John Robinson Noble (Mr Noble) died in 2014. The plaintiff was his youngest daughter, and the first and second defendants were respectively his eldest daughter and his son. Mr Noble left a will, of which the first defendant was the sole executrix. The will provided that Mr Noble’s estate should be held in trust for such of his children as survived him by 14 days and if more than one then in equal shares. His will expressed the wish that either of his daughters be permitted to live in his dwelling house (the family home) for so long as they require, but making clear that this expression was not intended to create any binding rights or obligations. Therefore the effect of the will was that no one had the right to live in the family home and the executrix had the power to sell it and divide the proceeds among the siblings equally as per the terms of the will.
Aside from his estate, Mr Noble also held a policy with Canada Life which was written in trust for the plaintiff and each of the defendants, in equal shares.

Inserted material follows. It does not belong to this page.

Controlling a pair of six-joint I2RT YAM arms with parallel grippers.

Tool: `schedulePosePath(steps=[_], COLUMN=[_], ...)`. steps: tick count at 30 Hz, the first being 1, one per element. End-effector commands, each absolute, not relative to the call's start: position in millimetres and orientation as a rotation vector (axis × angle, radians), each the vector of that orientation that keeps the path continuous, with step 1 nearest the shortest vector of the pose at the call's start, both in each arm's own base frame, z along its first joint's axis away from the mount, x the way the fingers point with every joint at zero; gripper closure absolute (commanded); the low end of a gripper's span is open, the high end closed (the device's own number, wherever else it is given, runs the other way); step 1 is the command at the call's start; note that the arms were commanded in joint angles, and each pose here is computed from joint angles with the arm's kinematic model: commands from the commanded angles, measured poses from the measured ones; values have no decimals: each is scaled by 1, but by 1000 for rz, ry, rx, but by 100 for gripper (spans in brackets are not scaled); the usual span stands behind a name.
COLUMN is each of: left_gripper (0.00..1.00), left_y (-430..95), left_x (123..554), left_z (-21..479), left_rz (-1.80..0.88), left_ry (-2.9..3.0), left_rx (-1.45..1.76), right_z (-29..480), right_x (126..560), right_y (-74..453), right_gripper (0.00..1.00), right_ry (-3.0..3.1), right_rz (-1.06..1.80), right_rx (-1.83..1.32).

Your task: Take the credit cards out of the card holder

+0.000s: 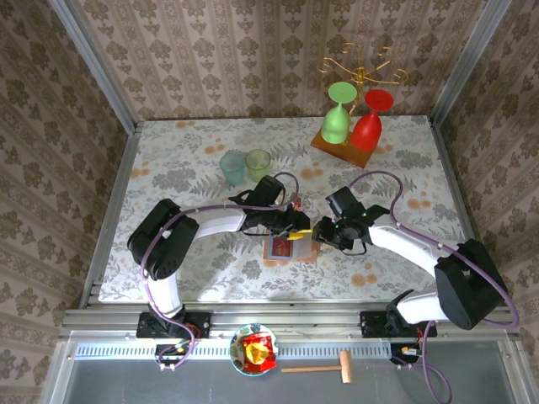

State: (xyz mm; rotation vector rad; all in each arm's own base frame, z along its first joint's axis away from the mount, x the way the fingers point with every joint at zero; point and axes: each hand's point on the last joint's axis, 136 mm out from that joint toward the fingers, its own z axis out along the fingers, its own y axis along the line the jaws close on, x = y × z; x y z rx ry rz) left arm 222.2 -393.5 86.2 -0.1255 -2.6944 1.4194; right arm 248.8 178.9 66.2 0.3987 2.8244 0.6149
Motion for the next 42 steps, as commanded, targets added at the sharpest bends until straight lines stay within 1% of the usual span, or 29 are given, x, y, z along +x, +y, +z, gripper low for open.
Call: schedulePosePath(steps=[1, 7, 10, 15, 16, 22, 28, 33, 42], left_gripper=[61, 61, 61, 62, 63, 68, 69, 70, 68], left_y=[-401, -401, -388, -352, -346, -315, -303, -295, -286], left_x=[221, 229, 234, 243, 243, 241, 235, 232, 226], left_z=[91, 102, 108, 111, 110, 93, 79, 63, 46], left_rz=[1451, 1499, 1499, 1451, 1437, 1315, 1265, 1188, 1105], left_ry=[-2665, -2674, -2718, -2831, -2848, -2938, -2947, -2951, -2963], left_rx=[-189, -203, -200, -149, -141, -77, -34, -13, 4], right_z=[82, 95, 101, 106, 97, 89, 73, 59, 46], right_x=[252, 259, 264, 269, 270, 273, 274, 273, 270], right_y=[180, 193, 206, 224, 227, 257, 280, 287, 285], right_gripper=[60, 61, 62, 63, 64, 66, 67, 67, 68], right_ry=[2797, 2776, 2758, 2746, 2773, 2809, 2849, 2882, 2912], right_rz=[646, 734, 825, 925, 921, 987, 1025, 1017, 988], right_rx=[411, 401, 399, 397, 400, 354, 331, 328, 333])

The plaintiff brought a claim alleging that Mr Noble’s will had failed to make reasonable financial provision for her. The plaintiff was unemployed and in receipt of state benefits. She suffered from ill-health, which was the reason she had never been in gainful employment. Her future employment prospects were very poor. She had been financially dependent on her parents throughout her adult life. She had lived in the family home with her parents and received a monetary allowance from them. There was an acceptance that the plaintiff would be able to continue to reside in the family home for the rest of her life. She had provided assistance to her parents with chores and travel. The second defendant had also received financial assistance from his parents at various points during his life, including through being provided with access to his father’s credit cards. These credit cards had been cancelled prior to Mr Noble’s death. The second defendant was also unemployed.

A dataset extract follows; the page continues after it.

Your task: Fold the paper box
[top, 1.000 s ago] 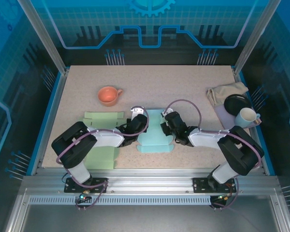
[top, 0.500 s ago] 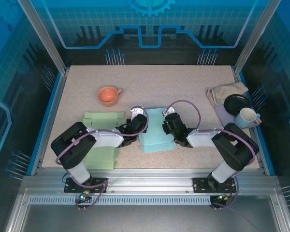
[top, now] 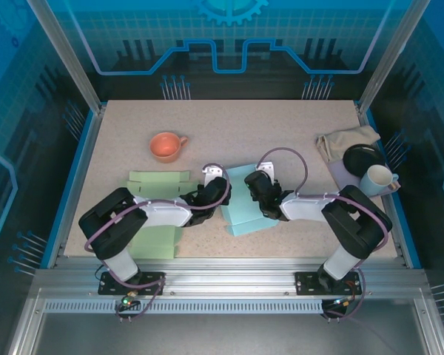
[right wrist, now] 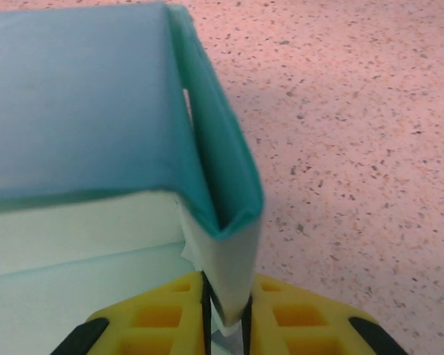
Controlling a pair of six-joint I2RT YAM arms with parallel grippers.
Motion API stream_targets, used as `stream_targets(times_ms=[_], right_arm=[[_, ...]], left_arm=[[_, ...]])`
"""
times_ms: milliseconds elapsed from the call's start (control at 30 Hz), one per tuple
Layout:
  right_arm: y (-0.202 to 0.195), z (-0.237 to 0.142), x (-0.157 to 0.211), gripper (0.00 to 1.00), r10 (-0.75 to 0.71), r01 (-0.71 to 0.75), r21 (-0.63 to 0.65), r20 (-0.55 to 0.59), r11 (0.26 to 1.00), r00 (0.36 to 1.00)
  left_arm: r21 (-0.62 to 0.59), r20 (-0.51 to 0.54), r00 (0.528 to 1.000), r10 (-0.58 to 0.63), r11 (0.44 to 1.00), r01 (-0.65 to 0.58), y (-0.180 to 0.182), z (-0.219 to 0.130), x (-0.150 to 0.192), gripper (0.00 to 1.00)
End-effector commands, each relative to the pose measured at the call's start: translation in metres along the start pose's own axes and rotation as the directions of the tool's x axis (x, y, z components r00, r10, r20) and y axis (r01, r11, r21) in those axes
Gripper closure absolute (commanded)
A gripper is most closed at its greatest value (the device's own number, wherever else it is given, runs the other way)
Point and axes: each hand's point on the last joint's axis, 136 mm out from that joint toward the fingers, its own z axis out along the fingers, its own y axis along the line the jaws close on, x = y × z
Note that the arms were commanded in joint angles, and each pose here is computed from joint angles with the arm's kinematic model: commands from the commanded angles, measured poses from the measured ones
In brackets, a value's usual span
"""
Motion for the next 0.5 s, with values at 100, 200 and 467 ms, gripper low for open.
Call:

Throughout the course of the proceedings, the plaintiff was obstructive and offensive and had been uncooperative in response to any attempts to settle the case.

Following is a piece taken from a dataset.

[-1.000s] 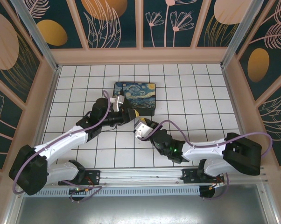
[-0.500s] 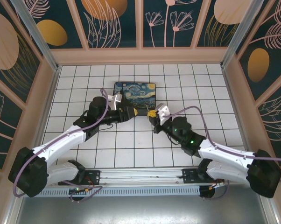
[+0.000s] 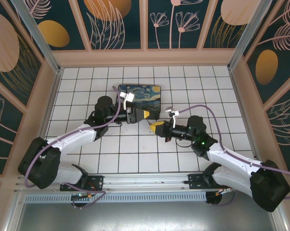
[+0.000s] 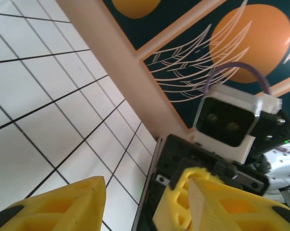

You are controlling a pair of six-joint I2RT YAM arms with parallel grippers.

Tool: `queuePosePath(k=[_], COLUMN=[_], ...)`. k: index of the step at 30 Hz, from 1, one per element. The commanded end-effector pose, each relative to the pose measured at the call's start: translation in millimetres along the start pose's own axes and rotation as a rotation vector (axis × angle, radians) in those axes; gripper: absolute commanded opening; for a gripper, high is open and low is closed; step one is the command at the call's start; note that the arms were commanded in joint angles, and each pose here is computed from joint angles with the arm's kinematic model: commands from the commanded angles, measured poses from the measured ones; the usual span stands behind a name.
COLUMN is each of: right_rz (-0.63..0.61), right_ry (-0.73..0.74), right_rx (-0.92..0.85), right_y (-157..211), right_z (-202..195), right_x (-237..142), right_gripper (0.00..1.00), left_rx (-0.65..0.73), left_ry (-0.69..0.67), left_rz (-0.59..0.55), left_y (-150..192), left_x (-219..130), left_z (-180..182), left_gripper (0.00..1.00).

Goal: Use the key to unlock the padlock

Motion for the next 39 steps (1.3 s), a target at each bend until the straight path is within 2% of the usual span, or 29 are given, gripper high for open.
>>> queuePosePath(k=[1, 7, 16, 25, 29, 33, 39], right_rz=[-0.028, -0.066, -0.1, -0.105, -0.12, -0.125, -0.127], right_ry=[-0.092, -0.105, -0.133, -0.131, -0.128, -0.125, -0.128], right_rx=[0.043, 0.074, 0.058, 0.07, 0.065, 0.064, 0.067], right_y=[-2, -7, -13, -13, -13, -14, -14], right_z=[4, 0, 3, -2, -3, -3, -3], right_x=[-2, 0, 0, 5, 4, 4, 3], right_gripper=[0.0, 0.0, 0.0, 0.0, 0.0, 0.0, 0.0], left_rx=[0.089, 0.104, 0.085, 0.095, 0.092, 0.093, 0.101], left_ry=[0.105, 0.122, 0.053, 0.088, 0.092, 0.091, 0.108], left_rz=[0.015, 0.046, 0.061, 0.053, 0.059, 0.058, 0.047], left_y=[-3, 7, 11, 11, 13, 14, 12], left_x=[-4, -10, -7, -11, -11, -12, -13], left_z=[-19, -22, -9, -16, -16, -15, -21], left_gripper=[0.46, 0.42, 0.38, 0.25, 0.15, 0.2, 0.12])
Point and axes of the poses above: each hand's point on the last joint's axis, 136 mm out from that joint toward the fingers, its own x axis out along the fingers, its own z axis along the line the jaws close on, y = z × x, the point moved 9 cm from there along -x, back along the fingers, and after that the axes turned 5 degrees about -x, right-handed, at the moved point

Mr Noble’s will failed to make reasonable financial provision for the plaintiff. The effect of the will was that the family home would have to be sold, and the plaintiff’s inheritance under it would provide her with a sum inadequate to rehouse her. The plaintiff had limited financial resources and was unlikely to have any financial resources in future, given her ill-health, inability to work, and her lack of employment history. Furthermore, Mr Noble had assumed obligations towards her, having provided her with the security of living in the family home and having met various other expenses. He had enjoyed a close relationship with the plaintiff throughout her life. These were factors to be given great weight. Although Mr Noble had also assumed responsibilities at one point to the second defendant, those responsibilities had ceased before his death, by which point the second defendant was not financially dependent on him.
Reasonable financial provision for the plaintiff would require her to be provided with rent-free accommodation, preferably in the family home, for her life. Both defendants were entitled to be paid their reasonable litigation costs, because they attempted throughout the proceedings to reach reasonable settlement, which proved impossible only because of the plaintiff’s unreasonable behaviour. The first defendant’s costs of administration of the estate had also to be paid on the indemnity basis.
The breakdown in the relationship between the plaintiff and the defendants, and her behaviour, meant that a clean break was necessary, as were finality and closure, and so a right of residence or a life estate would be entirely unworkable. The practical difficulty that arose in this case was ensuring that there was an absolute transfer of the home to the plaintiff but that the liabilities of the estate and the reasonable litigation costs could also be met at least in part. The optimum solution would be for the Canada Life policy to be paid over by the plaintiff to the estate, with the family home going absolutely to the plaintiff. However, the plaintiff would not agree to a consent order on this basis, and since the Canada Life policy was not part of the estate the court had no power to compel the plaintiff to make a disposition of it.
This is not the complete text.